I'm sitting here in our giant, cozy chair, in the sun, sipping on a carrot/grapefruit/ginger juice made by the boyfriend (which, honestly,makes it taste even better). Saturdays are my work days and I love them. That's not to say I don't work on stuff during the week here and there but Saturdays are when I get a full 8 hours to just go. It's the time when I get the big stuff out of my head and onto paper or a Google document. I have the house to myself (the boys are with their dad) and the boyfriend works as well. It's. Soooo. Nice.

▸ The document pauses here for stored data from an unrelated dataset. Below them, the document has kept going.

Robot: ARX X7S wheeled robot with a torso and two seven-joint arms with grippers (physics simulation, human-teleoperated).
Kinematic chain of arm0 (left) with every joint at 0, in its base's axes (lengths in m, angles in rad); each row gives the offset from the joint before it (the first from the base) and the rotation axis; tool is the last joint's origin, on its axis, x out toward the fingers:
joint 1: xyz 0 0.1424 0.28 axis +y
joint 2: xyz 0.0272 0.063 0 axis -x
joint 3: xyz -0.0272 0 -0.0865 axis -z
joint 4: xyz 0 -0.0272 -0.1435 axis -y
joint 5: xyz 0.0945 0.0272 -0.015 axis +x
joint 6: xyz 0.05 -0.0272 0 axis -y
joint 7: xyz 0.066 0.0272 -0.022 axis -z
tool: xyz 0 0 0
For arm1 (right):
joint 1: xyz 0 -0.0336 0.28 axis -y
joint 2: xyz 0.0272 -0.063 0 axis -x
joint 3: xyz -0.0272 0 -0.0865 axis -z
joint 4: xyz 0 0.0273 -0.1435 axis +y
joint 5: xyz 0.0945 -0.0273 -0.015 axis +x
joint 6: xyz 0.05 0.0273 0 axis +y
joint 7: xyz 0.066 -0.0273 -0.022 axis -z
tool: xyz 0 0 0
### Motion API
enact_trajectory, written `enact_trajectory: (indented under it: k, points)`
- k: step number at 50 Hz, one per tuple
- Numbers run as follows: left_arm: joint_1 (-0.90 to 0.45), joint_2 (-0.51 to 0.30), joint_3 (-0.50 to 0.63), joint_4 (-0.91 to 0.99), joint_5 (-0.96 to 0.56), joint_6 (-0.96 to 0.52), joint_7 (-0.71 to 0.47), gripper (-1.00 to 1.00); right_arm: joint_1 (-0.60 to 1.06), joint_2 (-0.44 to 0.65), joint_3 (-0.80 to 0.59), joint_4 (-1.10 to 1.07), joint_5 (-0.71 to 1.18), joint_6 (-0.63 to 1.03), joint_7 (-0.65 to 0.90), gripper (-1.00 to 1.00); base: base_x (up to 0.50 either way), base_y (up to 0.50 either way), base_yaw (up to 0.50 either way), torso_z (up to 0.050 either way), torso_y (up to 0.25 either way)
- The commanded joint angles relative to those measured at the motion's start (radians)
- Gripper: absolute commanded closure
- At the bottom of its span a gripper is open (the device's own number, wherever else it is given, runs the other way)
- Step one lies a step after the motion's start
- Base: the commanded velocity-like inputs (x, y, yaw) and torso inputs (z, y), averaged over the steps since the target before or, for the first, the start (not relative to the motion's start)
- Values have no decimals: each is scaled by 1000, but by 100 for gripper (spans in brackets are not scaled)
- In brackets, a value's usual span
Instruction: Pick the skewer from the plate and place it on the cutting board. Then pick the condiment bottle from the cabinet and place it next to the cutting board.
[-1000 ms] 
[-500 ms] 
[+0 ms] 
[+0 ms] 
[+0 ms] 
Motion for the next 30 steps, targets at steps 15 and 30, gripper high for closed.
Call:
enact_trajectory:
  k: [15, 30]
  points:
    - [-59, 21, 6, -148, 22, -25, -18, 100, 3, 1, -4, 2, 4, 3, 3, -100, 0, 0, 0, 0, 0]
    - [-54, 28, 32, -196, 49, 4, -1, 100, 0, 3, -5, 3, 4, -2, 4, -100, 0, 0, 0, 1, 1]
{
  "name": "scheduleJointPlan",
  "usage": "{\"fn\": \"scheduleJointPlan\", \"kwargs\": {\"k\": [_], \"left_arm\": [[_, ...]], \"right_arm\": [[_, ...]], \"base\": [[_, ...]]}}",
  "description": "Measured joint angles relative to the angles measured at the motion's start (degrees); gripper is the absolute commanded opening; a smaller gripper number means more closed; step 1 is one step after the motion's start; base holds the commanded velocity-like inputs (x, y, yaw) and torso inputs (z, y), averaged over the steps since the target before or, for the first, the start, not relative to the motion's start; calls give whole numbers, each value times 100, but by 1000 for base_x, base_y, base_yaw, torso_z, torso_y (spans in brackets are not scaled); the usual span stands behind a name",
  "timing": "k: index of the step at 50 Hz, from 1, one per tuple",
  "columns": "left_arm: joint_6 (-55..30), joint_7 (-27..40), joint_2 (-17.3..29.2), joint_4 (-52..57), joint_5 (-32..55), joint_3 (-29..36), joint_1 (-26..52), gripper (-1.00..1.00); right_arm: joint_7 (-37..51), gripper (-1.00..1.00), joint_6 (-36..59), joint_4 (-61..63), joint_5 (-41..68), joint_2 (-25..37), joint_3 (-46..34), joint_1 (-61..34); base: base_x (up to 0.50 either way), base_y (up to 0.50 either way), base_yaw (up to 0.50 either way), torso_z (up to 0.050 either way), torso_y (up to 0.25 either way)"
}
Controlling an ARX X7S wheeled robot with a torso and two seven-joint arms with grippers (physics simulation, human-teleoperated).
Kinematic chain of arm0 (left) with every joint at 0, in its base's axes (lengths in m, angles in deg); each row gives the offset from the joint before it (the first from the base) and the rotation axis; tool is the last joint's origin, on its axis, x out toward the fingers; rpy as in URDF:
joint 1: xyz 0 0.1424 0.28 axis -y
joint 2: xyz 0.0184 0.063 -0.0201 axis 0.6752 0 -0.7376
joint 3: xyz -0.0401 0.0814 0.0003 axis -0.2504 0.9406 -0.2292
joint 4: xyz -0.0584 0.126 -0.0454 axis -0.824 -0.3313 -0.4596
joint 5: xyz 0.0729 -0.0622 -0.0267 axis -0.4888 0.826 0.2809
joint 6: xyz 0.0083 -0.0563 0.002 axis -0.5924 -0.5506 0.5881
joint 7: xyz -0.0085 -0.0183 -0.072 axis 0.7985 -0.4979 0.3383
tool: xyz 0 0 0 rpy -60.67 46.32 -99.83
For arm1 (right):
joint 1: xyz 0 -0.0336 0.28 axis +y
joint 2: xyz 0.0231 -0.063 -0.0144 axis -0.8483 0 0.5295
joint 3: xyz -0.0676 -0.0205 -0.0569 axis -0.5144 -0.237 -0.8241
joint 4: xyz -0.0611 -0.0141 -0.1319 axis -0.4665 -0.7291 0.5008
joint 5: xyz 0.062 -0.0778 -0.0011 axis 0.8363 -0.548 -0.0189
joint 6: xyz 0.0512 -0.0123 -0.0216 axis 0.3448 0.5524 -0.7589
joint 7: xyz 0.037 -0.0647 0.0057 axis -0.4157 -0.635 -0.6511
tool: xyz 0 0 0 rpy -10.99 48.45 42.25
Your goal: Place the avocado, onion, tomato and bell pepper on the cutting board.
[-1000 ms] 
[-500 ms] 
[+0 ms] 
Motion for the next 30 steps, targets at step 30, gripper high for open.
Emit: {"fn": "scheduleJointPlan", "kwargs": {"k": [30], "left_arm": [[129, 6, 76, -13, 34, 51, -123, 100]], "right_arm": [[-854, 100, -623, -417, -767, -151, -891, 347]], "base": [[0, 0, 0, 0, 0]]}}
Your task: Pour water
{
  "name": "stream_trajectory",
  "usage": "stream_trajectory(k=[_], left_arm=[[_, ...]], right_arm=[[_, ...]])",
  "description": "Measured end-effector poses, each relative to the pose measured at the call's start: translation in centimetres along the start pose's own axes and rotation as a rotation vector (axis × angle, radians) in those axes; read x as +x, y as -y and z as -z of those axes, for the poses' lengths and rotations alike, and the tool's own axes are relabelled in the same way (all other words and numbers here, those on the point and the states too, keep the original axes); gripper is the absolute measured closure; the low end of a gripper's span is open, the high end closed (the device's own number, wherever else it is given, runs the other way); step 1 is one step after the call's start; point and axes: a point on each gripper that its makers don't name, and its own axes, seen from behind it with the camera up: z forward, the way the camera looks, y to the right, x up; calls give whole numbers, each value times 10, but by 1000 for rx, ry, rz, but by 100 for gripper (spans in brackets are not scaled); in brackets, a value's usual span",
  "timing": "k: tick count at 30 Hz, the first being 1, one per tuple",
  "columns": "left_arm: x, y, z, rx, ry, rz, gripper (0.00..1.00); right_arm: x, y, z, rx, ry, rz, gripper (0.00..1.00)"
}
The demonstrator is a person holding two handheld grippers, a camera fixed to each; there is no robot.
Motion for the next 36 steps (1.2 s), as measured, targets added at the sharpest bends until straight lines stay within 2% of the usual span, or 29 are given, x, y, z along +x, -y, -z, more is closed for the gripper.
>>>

I'm one of those introverted-extraverts. Loves to meet new people and have a good time (that totally makes me sound like a swinger) but needs some serious downtime after. I really love the stillness, the quiet. I love music but not when I work...too distracting. I find I love it even more when the house is sparkling clean. I was one of those people that before I could start a project or whatever I had to clean or tidy or spruce. I'm learning to let go of that. Honest to god, I was that person who thought if that toilet isn't clean RIGHT NOW, there is just NO way I could possibly study or sew or paint. Those damn dishes kept me from my genius ideas too. I'm starting to think that was a delaying tactic. My new mantra...just get it done.
I have always been a thinker too. Big thoughts people! HUGE, grand ideas, NEVER FOLLOWED THROUGH. Never took action. Oh, well there were things I would start but I would never finish or I would quit.
"Hi, I'm Stephanie and I was a quitter for quite some time. I am also highly skilled at making excuses". (Can I add that after I wrote this line, I found myself glaring at a giant pile of clean laundry that has been residing on the couch since Tuesday?)
That changed about two years ago when I had to make the biggest decision of my life thus far. I saw clearly for the first time. I knew what I needed to do. I kept my head down, put blinders on and kept my eye on the prize. Even if that prize seemed to shift and change and wobble a little in the process.
I am finally following through and it feels so good and you know what? I'm finding it's far less work that I always thought it would be. It's a lot harder to keep it all in your head, building up, neatly layered with guilt and a heavy sprinkling of what-ifs, than it is to JUST DO IT.
Now, I'm a bit fan of jumping in head first, not an easy feat for capricorn Stephanie. It took a lot of hemming and hawing and freaking out before I felt like it was OK to hit "publish" or announce a program or send a newsletter to over 200 people. It's getting easier the more I do it. I am also wrapping my brain around me not being everyone's cup of tea. That is going to take a bit more stretching into. I'll keep you posted.
So tell me...What is your little dream, your idea that you haven't acted on because you've thought or reasoned you way out of it?